C’est la mesure phare. L’idée serait d’inciter les banques à octroyer un crédit à la consommation « classique » pour les personnes disposant de ressources limitées, en mettant en place un dispositif de soutien public permettant de couvrir les surcoûts liés aux taux de défaillance et aux coûts de gestion (prêts de faibles montants) supérieurs de cette clientèle. Le Crédit municipal vient de lancer une expérimentation en ce sens, financée en partie par la Ville de Paris. Le soutien public pourrait prendre la forme d’une réduction du coût de la ressource (par l’octroi d’une garantie de l’Etat), d’une diminution du coût du risque en créant un fonds de garantie dédié et/ou d’une contribution à la prise en charge des frais de suivi (assuré directement par les établissements bancaires ou plus vraisemblablement par des organismes dédiés ou par les travailleurs sociaux). Les banques y auraient aussi intérêt pour l’effet d’image positif qui découlerait de leur participation, comme le montre l’expérience du Crédit municipal.


Dans un contexte financier, économique et social où le crédit a joué un rôle de détonateur avec les subprimes, la directive européenne du 23 avril 2008, que les Etats membres doivent appliquer avant le 12 mai 2010, va permettre de renforcer les règles concernant surtout l’information des consommateurs, la transparence de cette information et la responsabilisation des établissements de crédit.


Le gouvernement français prévoit de transposer cette directive a minima, sans saisir l’opportunité, tout en reconnaissant le rôle joué par le crédit dans la consommation, de réguler ce marché qui représente près de 140 milliards d’euros (avec un encours de crédit renouvelable par ménage de 1 105 € qui situe la France au troisième rang européen) et de répondre à la double problématique de son accès :


-    un accès au crédit renouvelable souvent trop facile pour les 6 millions de Français qui reconnaissent aujourd’hui avoir des difficultés à rembourser leurs crédits


-    un accès au crédit à la consommation quasi-impossible pour au moins 25% des Français, et notamment les jeunes.

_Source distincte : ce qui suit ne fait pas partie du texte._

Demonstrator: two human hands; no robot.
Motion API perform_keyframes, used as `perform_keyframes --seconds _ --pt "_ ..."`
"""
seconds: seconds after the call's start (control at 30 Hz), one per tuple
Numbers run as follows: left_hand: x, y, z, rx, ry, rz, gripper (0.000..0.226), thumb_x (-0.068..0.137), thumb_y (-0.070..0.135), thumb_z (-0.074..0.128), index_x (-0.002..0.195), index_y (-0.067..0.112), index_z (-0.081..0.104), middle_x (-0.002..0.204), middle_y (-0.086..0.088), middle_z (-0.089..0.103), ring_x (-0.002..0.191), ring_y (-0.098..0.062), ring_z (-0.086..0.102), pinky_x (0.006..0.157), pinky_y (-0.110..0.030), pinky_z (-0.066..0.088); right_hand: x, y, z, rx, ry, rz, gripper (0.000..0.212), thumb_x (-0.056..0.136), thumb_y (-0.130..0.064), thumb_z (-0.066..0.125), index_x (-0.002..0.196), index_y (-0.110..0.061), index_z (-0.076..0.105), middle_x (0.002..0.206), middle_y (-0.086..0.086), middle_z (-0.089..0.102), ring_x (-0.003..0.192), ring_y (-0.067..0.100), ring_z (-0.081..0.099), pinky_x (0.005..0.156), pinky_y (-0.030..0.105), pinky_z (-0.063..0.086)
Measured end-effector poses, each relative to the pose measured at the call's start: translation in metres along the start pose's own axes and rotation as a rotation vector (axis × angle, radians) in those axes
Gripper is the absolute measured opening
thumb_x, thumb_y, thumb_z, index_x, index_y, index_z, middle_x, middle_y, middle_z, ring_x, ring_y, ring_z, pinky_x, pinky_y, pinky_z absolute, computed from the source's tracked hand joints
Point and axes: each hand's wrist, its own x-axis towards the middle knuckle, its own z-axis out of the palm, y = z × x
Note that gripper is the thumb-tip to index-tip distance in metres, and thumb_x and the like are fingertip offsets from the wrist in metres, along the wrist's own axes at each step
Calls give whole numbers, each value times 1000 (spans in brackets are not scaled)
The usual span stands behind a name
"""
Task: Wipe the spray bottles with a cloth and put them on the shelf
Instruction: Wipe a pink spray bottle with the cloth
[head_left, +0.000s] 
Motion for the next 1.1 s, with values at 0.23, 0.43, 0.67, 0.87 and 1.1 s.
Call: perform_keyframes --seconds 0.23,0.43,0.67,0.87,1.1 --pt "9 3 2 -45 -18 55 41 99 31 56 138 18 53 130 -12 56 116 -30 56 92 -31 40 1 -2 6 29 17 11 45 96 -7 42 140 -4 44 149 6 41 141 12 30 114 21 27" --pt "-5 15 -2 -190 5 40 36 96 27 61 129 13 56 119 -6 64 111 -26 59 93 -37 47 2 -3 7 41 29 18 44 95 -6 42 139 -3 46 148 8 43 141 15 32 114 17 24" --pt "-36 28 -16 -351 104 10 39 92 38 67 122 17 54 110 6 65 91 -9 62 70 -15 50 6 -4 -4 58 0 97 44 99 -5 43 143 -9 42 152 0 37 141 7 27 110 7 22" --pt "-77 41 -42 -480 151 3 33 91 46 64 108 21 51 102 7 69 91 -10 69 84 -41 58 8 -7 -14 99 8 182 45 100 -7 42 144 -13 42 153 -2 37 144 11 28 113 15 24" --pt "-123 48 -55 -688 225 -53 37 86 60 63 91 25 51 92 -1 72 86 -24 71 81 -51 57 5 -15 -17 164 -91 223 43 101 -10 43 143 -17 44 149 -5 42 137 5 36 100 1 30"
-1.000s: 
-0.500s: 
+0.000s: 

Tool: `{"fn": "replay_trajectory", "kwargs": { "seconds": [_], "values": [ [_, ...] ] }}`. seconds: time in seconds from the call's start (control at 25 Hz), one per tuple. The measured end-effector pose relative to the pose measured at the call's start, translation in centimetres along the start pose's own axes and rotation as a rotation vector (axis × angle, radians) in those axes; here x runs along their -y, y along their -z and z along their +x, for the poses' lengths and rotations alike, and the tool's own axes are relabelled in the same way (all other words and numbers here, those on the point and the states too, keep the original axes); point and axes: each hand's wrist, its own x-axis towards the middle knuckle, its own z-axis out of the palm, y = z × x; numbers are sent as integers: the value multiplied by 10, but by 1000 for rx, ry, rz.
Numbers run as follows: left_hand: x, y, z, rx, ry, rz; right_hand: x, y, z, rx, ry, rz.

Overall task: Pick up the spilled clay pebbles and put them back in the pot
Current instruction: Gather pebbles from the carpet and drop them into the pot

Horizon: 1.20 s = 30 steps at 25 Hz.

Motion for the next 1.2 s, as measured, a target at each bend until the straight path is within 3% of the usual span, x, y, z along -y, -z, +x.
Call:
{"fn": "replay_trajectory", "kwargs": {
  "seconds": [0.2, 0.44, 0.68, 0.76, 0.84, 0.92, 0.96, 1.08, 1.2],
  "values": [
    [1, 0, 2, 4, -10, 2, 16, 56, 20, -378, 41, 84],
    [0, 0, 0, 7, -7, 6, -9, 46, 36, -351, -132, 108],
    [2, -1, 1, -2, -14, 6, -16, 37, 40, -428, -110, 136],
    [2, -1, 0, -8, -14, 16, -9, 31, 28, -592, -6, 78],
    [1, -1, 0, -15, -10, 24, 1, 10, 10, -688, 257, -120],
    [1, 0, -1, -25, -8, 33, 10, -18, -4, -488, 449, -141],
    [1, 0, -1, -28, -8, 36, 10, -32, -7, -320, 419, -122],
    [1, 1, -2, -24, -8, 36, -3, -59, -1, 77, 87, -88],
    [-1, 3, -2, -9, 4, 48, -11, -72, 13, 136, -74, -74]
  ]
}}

Après avoir étudié les avancées de la directive européenne, nous creuserons la composante crédit renouvelable qui, par ses caractéristiques financières, sa distribution principalement dans les lieux de vente, est souvent un produit « par défaut » qui favorise le surendettement. Nous conclurons sur des propositions: mise en place d’un devoir d’information par l’établissement prêteur (sous la forme d’un questionnaire comme pour les instruments de placement), amortissement minimum des crédits renouvelables, harmonisation des taux d’usure, création d’un fichier positif, mise en place d’un crédit à la consommation social.